### DATA RECORDS

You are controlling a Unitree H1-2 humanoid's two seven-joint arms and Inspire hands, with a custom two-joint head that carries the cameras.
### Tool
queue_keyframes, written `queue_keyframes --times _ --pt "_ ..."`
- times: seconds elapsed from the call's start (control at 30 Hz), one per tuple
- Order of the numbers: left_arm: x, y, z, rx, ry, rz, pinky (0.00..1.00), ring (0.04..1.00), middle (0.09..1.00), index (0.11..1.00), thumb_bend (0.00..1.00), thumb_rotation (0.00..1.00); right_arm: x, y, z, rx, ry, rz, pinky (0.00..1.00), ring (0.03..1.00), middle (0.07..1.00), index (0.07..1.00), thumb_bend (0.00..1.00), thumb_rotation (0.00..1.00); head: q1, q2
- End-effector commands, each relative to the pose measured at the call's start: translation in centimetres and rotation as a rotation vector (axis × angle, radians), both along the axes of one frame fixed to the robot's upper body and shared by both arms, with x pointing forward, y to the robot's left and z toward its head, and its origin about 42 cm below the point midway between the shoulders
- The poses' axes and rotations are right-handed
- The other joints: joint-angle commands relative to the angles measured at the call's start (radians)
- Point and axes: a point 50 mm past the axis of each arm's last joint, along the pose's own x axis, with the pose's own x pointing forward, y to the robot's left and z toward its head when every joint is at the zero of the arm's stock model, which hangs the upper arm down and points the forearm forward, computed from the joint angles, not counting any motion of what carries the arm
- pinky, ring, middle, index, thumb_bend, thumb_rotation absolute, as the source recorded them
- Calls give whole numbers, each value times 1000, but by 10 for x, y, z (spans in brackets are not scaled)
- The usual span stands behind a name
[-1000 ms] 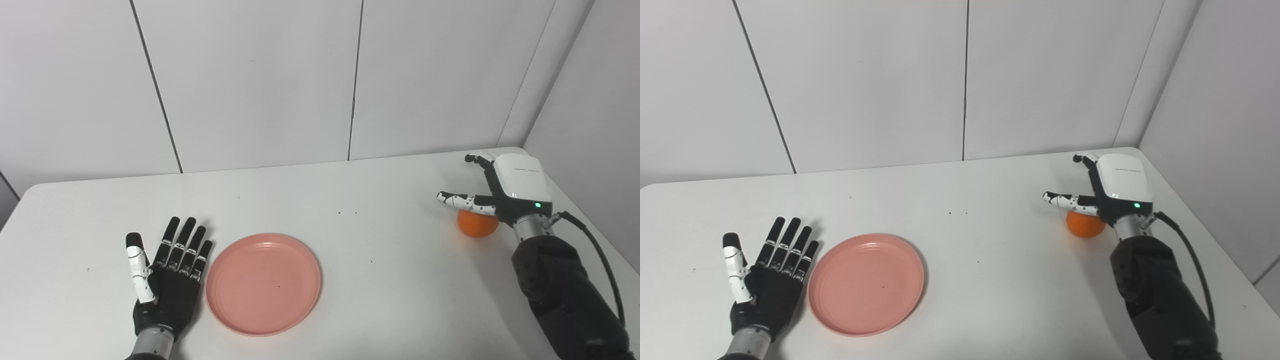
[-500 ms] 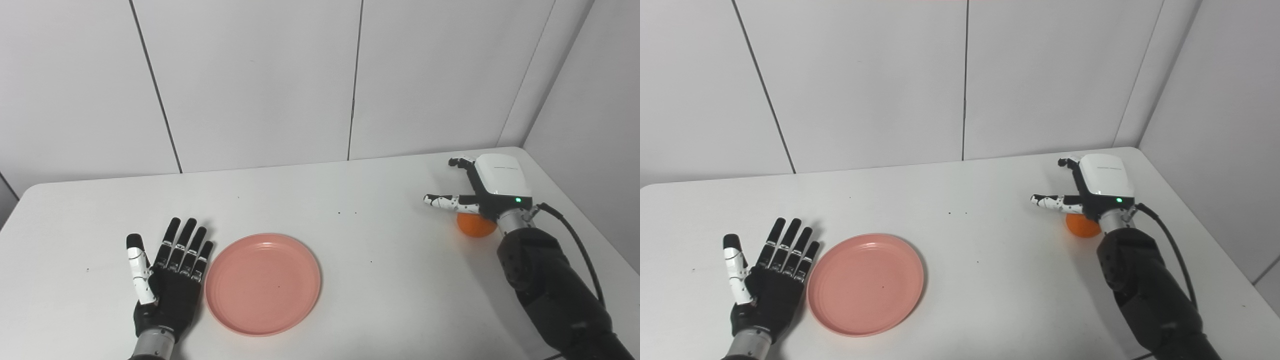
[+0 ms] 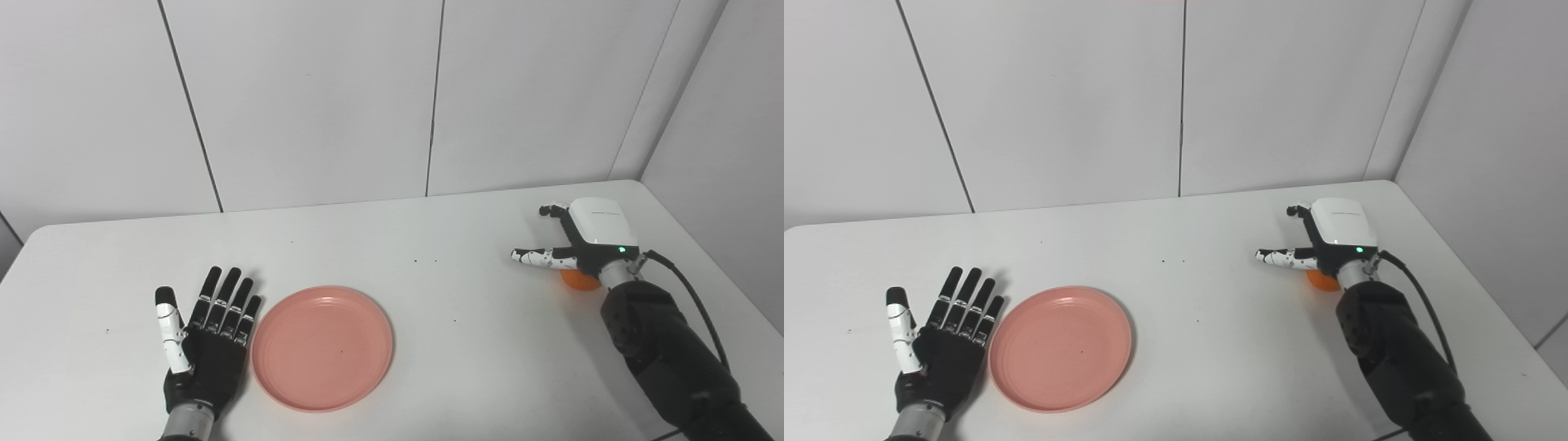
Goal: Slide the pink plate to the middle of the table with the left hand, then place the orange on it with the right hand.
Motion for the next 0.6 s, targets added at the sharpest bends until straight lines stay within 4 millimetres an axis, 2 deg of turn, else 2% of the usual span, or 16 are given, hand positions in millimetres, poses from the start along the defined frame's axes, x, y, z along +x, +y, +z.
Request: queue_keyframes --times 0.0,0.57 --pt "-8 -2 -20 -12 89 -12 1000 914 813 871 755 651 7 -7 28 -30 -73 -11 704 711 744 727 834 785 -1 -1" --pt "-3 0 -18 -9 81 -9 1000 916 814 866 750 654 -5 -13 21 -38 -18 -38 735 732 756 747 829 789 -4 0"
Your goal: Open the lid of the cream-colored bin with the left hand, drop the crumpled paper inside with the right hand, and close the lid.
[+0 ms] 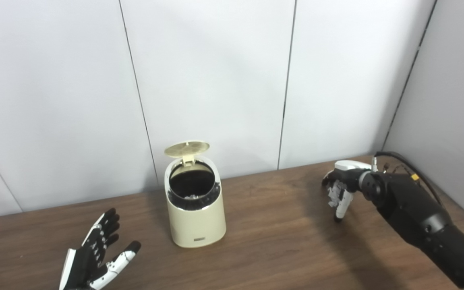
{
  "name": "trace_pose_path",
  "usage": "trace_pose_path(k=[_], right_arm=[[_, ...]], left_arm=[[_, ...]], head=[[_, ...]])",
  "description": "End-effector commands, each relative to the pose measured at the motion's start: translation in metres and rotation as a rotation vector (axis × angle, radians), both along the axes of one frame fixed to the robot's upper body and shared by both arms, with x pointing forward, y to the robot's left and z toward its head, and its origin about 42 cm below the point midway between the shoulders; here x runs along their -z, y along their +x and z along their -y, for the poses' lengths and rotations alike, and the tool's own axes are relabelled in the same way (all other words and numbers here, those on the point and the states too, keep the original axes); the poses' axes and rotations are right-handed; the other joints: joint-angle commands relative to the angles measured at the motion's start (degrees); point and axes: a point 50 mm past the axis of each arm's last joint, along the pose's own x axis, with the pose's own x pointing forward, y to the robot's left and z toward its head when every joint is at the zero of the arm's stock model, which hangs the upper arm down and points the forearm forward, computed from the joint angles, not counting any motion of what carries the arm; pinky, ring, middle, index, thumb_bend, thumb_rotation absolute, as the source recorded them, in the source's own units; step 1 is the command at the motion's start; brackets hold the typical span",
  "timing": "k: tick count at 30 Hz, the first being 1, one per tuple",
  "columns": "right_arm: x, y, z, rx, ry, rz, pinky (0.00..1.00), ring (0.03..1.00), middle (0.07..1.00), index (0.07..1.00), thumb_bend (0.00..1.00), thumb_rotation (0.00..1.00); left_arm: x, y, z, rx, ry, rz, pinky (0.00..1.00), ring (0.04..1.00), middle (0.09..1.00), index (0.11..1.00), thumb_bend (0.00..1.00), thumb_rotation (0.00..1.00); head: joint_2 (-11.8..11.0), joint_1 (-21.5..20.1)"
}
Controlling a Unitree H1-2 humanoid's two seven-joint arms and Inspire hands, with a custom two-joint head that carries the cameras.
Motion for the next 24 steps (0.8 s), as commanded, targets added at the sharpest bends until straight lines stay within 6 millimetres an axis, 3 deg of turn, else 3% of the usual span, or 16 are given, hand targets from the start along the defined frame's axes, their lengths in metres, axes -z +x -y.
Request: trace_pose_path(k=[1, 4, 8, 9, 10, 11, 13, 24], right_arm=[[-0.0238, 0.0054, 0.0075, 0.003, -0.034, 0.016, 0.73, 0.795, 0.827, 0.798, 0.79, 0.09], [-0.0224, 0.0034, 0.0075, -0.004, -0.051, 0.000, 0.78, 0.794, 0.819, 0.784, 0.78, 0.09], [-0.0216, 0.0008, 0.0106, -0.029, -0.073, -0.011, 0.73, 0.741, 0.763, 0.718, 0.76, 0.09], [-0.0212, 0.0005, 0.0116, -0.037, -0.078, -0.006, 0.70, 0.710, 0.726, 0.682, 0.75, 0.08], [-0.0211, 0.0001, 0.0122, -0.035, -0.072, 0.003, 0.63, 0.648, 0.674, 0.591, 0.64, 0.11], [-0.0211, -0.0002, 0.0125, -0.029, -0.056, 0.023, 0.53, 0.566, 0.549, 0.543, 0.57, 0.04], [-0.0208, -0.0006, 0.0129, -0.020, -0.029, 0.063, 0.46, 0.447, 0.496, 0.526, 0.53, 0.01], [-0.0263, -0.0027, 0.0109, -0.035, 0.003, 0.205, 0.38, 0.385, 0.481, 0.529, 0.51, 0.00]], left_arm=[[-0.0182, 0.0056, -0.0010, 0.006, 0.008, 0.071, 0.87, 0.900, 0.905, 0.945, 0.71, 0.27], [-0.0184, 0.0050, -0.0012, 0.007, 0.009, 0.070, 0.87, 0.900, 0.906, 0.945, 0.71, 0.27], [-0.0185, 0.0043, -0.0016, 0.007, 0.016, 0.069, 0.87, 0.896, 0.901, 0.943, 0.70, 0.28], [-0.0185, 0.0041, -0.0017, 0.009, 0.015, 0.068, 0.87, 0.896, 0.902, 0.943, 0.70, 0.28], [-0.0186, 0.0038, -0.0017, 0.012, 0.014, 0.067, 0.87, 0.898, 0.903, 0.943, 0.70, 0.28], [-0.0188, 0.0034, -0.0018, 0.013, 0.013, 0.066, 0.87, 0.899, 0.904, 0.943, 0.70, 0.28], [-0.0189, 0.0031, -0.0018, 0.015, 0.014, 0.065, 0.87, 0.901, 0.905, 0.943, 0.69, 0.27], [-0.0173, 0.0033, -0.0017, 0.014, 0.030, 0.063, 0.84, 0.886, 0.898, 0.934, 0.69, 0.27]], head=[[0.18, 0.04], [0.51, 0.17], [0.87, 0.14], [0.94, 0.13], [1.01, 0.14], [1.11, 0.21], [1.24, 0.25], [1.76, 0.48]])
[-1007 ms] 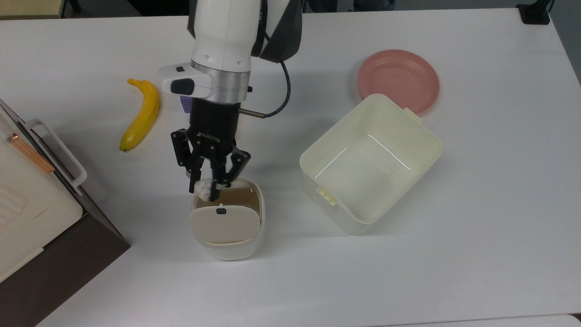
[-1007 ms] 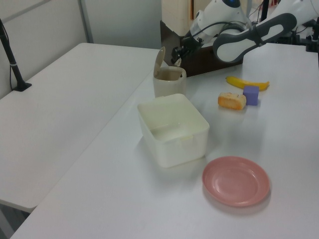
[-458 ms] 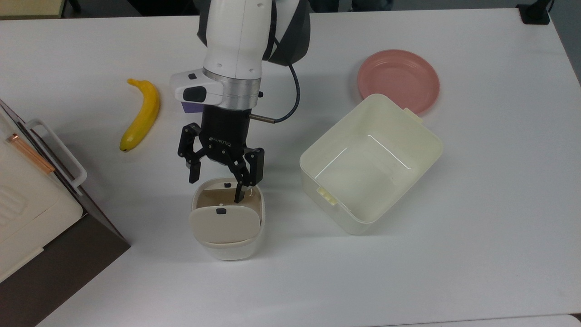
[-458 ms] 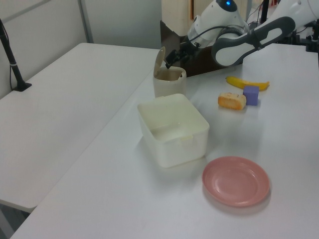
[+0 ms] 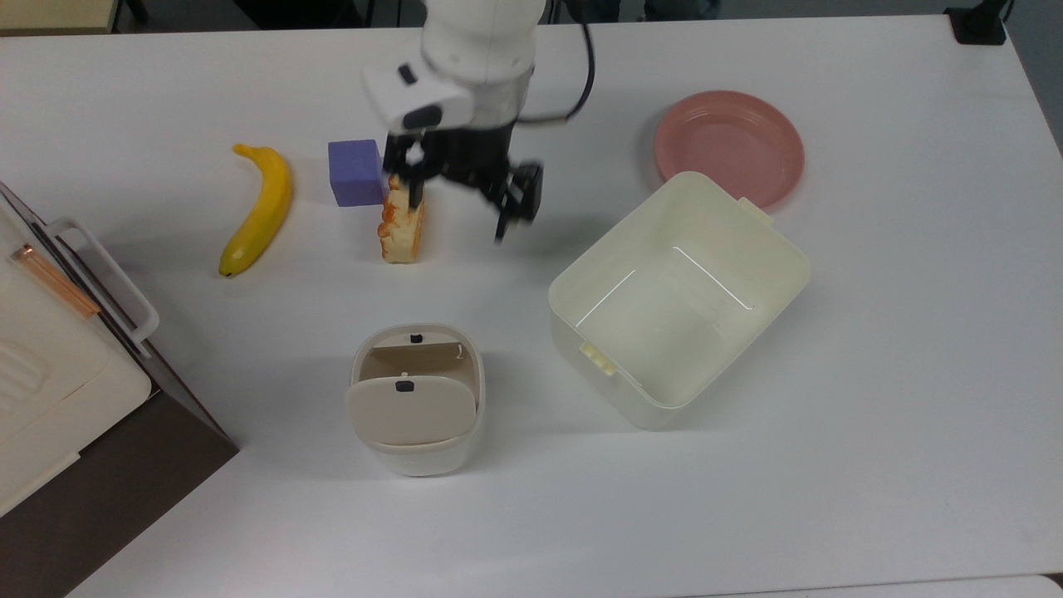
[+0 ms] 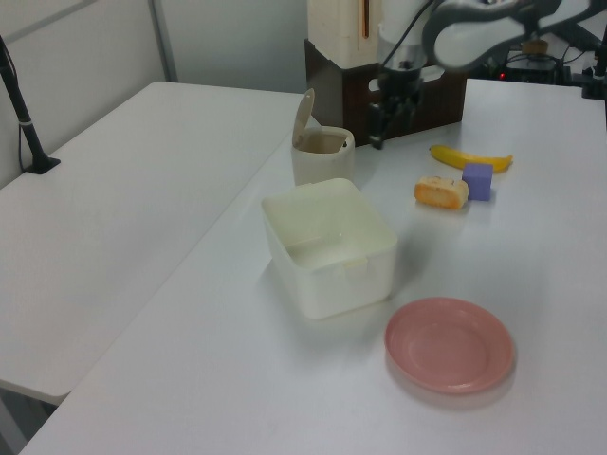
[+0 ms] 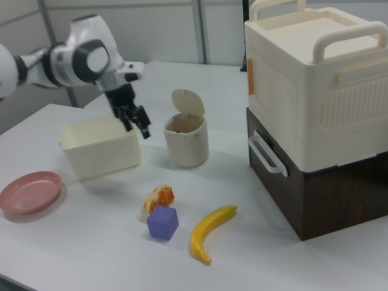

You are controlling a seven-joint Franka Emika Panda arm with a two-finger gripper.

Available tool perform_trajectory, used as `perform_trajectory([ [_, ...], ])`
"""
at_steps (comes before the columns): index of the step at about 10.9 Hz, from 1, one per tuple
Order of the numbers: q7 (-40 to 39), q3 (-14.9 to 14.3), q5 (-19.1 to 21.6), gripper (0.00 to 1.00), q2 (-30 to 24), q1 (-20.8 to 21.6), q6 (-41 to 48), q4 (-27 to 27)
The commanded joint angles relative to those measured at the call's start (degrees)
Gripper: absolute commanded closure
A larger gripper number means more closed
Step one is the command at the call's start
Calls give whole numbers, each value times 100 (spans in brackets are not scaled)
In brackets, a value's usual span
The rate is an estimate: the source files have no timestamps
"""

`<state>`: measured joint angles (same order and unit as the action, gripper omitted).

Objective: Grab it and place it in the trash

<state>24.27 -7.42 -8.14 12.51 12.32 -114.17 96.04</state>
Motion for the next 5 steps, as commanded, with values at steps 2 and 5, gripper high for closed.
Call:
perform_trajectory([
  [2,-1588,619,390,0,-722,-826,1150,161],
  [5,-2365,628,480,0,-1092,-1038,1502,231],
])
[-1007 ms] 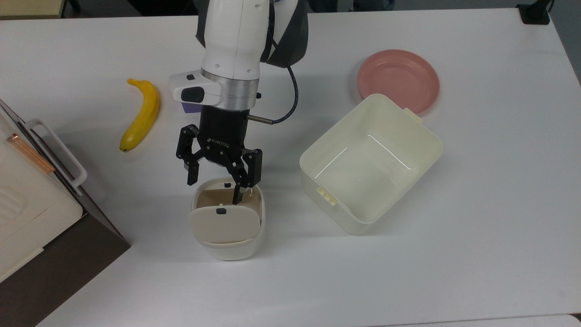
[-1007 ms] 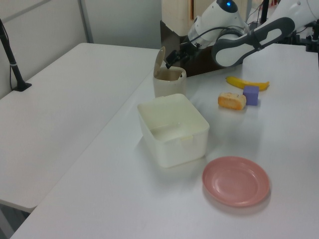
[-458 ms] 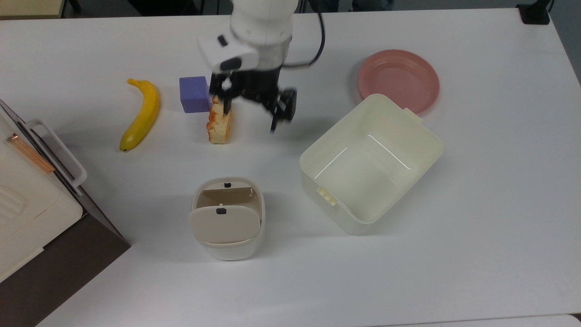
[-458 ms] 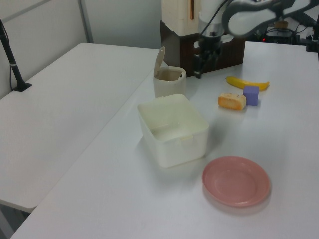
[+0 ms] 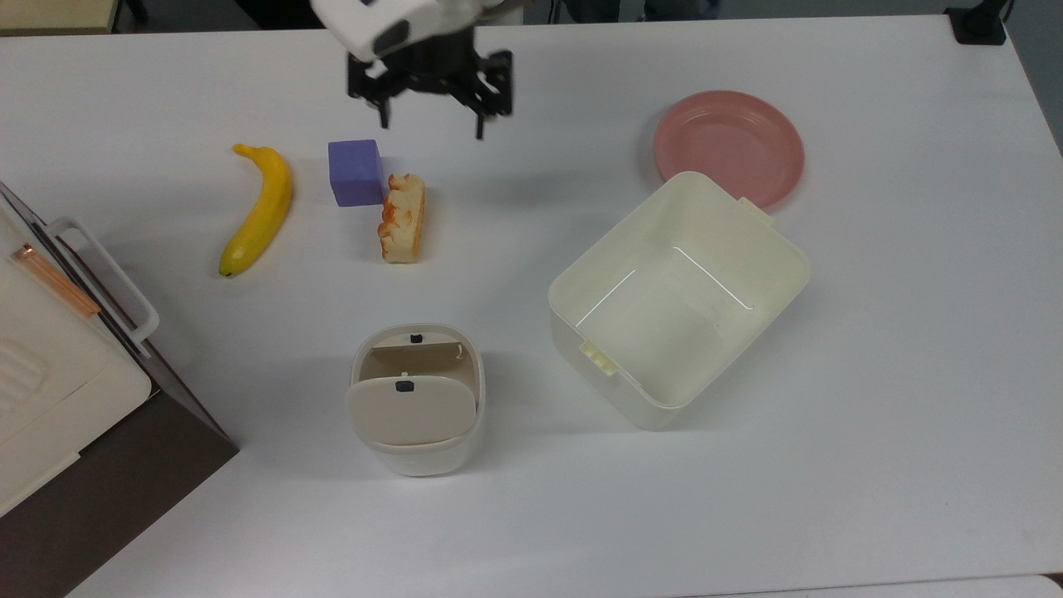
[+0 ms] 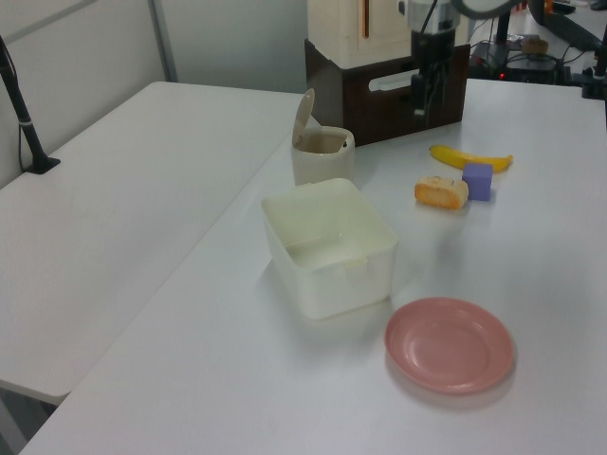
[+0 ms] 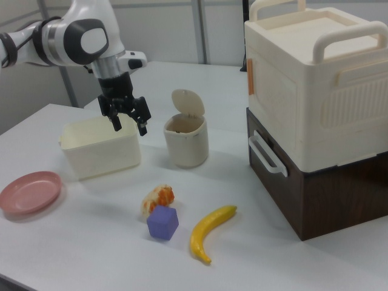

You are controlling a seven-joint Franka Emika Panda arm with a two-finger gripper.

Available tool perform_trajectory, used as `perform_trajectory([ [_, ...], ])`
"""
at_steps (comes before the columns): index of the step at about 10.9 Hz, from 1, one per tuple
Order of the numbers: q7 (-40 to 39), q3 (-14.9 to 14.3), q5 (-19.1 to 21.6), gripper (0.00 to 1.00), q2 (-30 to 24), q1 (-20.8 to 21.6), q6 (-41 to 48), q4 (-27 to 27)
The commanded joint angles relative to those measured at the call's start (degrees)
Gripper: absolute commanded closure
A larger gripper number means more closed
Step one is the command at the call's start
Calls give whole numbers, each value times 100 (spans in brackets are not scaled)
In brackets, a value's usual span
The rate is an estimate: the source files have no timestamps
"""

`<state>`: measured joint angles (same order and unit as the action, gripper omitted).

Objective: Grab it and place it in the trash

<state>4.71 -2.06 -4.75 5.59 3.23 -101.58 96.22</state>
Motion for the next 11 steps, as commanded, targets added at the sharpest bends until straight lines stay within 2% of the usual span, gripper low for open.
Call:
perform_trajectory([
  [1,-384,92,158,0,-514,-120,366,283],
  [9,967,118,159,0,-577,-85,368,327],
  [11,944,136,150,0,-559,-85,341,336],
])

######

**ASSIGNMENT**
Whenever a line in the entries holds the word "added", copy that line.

**EXERCISE RESPONSE**
Motion for the next 0.6 s, targets added at the sharpest bends until straight lines stay within 4 millimetres an axis, 2 deg of turn, else 2% of the usual span, or 16 are given, hand positions in millimetres, poses from the start along the defined frame's axes, x, y, z along +x, +y, +z.
Motion for the next 24 steps (0.8 s), as commanded, targets added at the sharpest bends until straight lines stay within 6 millimetres an axis, 3 deg of turn, else 3% of the usual span, or 16 are given, hand targets from the start along the defined frame's axes, their lengths in metres, axes -z +x -y.
Motion for the next 11 steps, as commanded, targets added at the sharpest bends until straight lines stay within 2% of the usual span, gripper low for open.

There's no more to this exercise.